I had arrived at Roger Williams University with what I thought was a well-designed path. As a midwestern transplant, I knew adapting to college life on the East Coast would be a challenge, but I also knew my main goal: become an elementary education teacher. That plan clearly did not stick as I changed my major a total of four times. After struggling to find a different path, my school’s Center for Career and Professional Development helped me to identify the obvious best fit: public relations.

I was back on track, looking forward to graduating and starting my career in PR. In March of 2020, my roommates and I were so excited for one last Spring Break together before our final exams. That excitement quickly came to an end when we realized we weren’t going back due to Covid-19. My college career was suddenly, unceremoniously over.

The last few months of every student’s college education were completely turned around, which meant so was the job search. Knowing that the job hunt would now be more difficult than usual, I got a-head start by applying to positions before “graduation day” arrived.

After a few months of no responses, I finally started getting some virtual interviews scheduled. I often made it to the second interview but then encountered the same feedback over and over: “We went with a candidate with more experience.” I reached out to recruiters and a career coach, yet found myself not making any more progress. At this point I was starting to second-guess myself. “Is it me, or is it the pandemic?”

The self-doubt was getting to me, so I took a break; a long one. I knew I would be able to get a part-time job as many places were short-staffed. For about nine months I was in between two part-time jobs trying to stay afloat. Time went by, and I was constantly playing the game of comparison: I would see my friends with the same credentials and same level of education flourish in their entry-level positions. I was seeing undergrads get accepted to positions when they had yet to graduate, while I could barely seem to find a position I was interested in applying for.

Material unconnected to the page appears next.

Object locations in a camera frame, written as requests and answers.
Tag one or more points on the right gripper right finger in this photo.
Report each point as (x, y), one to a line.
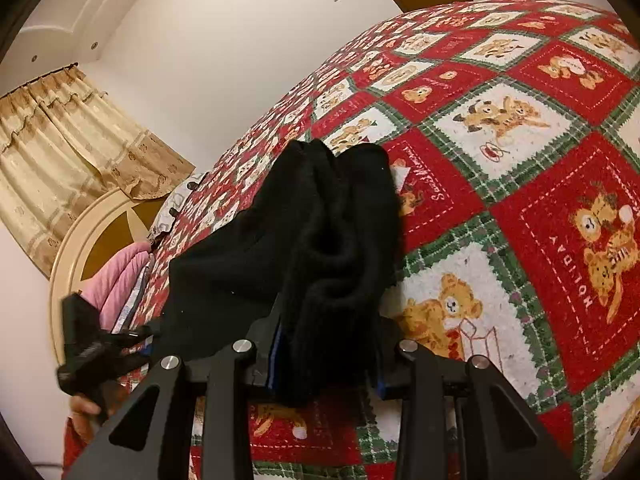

Once May approached, I knew I would find more opportunities. I started the job hunt once again, yet was still unlucky. My confidence was shaken, but I was determined to start my career. I started to apply to internship opportunities available to further my experience. I immediately ran into an issue: many internships offer school credit in lieu of pay, and I was no longer in school. Just when I was preparing to discard another plan, I stumbled upon a public relations intern position at Caster Communications. I fit the requirements and knew I had a chance at an interview, so I applied in a heartbeat. My luck turned around. Next thing I knew, I was driving to Caster to have my interview.

I sent over some writing samples after the interview, and a few days later I received an offer email for the public relations internship position. I knew that accepting this offer was both the best option currently on the table and a way for me to further my PR knowledge while getting my foot in the door.

On my second day of the internship, I was sitting in our founder Kim Lancaster’s office going through what my days would look like as an intern when suddenly, she asked my age. I stated, “23, why?” She had responded thinking I was still in school, having yet to graduate. The next thing I heard was, “Do you want a full-time job?” I immediately responded with a yes, but then hesitated and honestly expressed I was nervous about my lack of experience. She said, “That’s why you are here; you’re going to learn.”

As I was leaving to go home, I stopped by Kim’s office to say goodbye and she handed me the full-time offer papers to sign and come back with any questions the next day. When she asked me if I wanted a full-time position here at Caster Communications, I didn’t think she was serious, nor that it would ever happen that fast.

I just happened to be in the right place at the right time. My job search experience as I began life after college is a testament to the fact that if you are struggling to find a full-time job, you are not alone. This is truly an example of “good things come to those for those who wait.” Though it was a struggle to get here, I finally feel like I am where I’m meant to be, after about a year and a half of applying. Now that I’ve got my foot in the door, I’m going to kick it the rest of the way open.